In constructing a balanced budget, there are two sides to the ledger: income and expenses. Public attention in the current debate is focused almost entirely on the income side: slots, new and/or higher fees, increased taxes. By any name, these are all things that increase revenue. While tax increases should be avoided wherever possible, most of us recognize fair taxation as a responsibility of citizens in a free society. And among the fifty states, Maryland ranks 28th in overall tax burden while maintaining a Triple A bond rating from Wall Street.

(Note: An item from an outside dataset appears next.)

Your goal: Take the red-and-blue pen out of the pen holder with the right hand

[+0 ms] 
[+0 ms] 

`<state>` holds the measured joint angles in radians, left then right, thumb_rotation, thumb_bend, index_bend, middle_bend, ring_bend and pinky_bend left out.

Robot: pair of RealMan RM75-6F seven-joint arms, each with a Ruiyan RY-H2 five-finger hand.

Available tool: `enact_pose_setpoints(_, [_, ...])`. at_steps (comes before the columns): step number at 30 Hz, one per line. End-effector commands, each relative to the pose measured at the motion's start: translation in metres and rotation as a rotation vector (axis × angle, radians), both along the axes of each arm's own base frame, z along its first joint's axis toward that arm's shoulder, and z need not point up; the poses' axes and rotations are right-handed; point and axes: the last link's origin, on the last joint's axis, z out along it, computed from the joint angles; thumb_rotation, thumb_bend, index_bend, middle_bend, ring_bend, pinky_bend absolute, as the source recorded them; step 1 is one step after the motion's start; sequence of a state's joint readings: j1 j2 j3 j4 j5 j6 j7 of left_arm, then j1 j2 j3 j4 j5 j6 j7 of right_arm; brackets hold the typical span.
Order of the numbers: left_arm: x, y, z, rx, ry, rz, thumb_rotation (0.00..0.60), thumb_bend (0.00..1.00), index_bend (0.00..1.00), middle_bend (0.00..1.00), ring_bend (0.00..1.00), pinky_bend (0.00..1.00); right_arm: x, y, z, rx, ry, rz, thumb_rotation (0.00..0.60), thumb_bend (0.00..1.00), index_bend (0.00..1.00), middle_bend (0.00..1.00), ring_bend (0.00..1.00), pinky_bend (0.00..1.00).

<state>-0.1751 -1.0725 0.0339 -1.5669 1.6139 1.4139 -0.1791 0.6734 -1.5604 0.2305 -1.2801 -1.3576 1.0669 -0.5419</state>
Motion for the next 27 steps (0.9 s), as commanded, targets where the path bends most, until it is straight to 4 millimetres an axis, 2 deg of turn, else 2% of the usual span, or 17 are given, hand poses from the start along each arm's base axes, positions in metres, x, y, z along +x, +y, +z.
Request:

Before addressing the various revenue enhancement proposals before the General Assembly, I'd like to draw your attention to an area in this debate that is all too often overlooked -increased efficiency in government operations, i.e., lowering our operating expenses. The State's budget is $24 billion, and $7 billion of this goes to procurement; that is, the purchasing by the state of everything from paper clips to computers to desks to construction services to real estate. As chair of the House Government Operations Subcommittee, I'm pleased to report that over the past two years, we've passed a number of bills that make the procurement process more open, honest, competitive, and cost effective. Even a small percentage in savings in the procurement arena means big savings in actual dollars, e.g., a 1% savings will amount to $70 million off the bottom line. I believe we can readily save 5-10% in this area without in any way compromising service to citizens, and in some cases, we can even enhance it. While this will not be an easy or short process, the first key steps have been taken. You can read about my efforts in this regard atwww.drdanmorhaim.com, www.communitytimes.com, or www.baltimoresun.com and type "Morhaim" into the search box. If you don't have computer access and would like to see these articles, contact my office.
Regarding specific bills:
I voted for the Governor's HB 297. This bill closes loopholes that out-of-state corporations have used to evade in-state taxes.
I voted against the Governor's HB1467. This package raises $650 million from Marylanders by increasing a variety of taxes and fees related to motor vehicles including a $46 per car registration tax. The car tax hits everyone who drives equally, whether they drive a little or a lot. I also did not support the Governor's HB 869 which would have raised various fees/taxes including, for example, one on teacher certification (raising their fee from $10 to $75) and one on nursing homes. These fees would target those who educate our children and vulnerable elderly.
I voted for the Governor's HB555, better known as the "flush tax." This bill increases charges for septic systems and sewers, with the funds going to clean up our waste water system. I believe this worthwhile cause justifies the expense. We are all responsible to insure clean water.
Last, after careful consideration, I voted for the House revenue plan, SB508. While I did not like every aspect of this approach, I concluded that, on balance, it was the most reasonable way to closing the budget shortfall. The 1 cent increase in sales tax is earmarked to education via the Thornton Education Trust Fund, something the vast majority of District 11 constituents support. Please note that 25% of the state's sales tax revenue is paid by non-Marylanders, people who make purchases while visiting or traveling through the state. Conversely, the bill significantly cuts the state's property tax rate by 63%, a fee paid only by Marylanders, and the bill increases the Earned Income Tax credit, something that helps middle and lower-middle income citizens. The bill increases the vehicle titling tax from 5% to 6%, but I did vote for an amendment that would exempt this for trade-in value.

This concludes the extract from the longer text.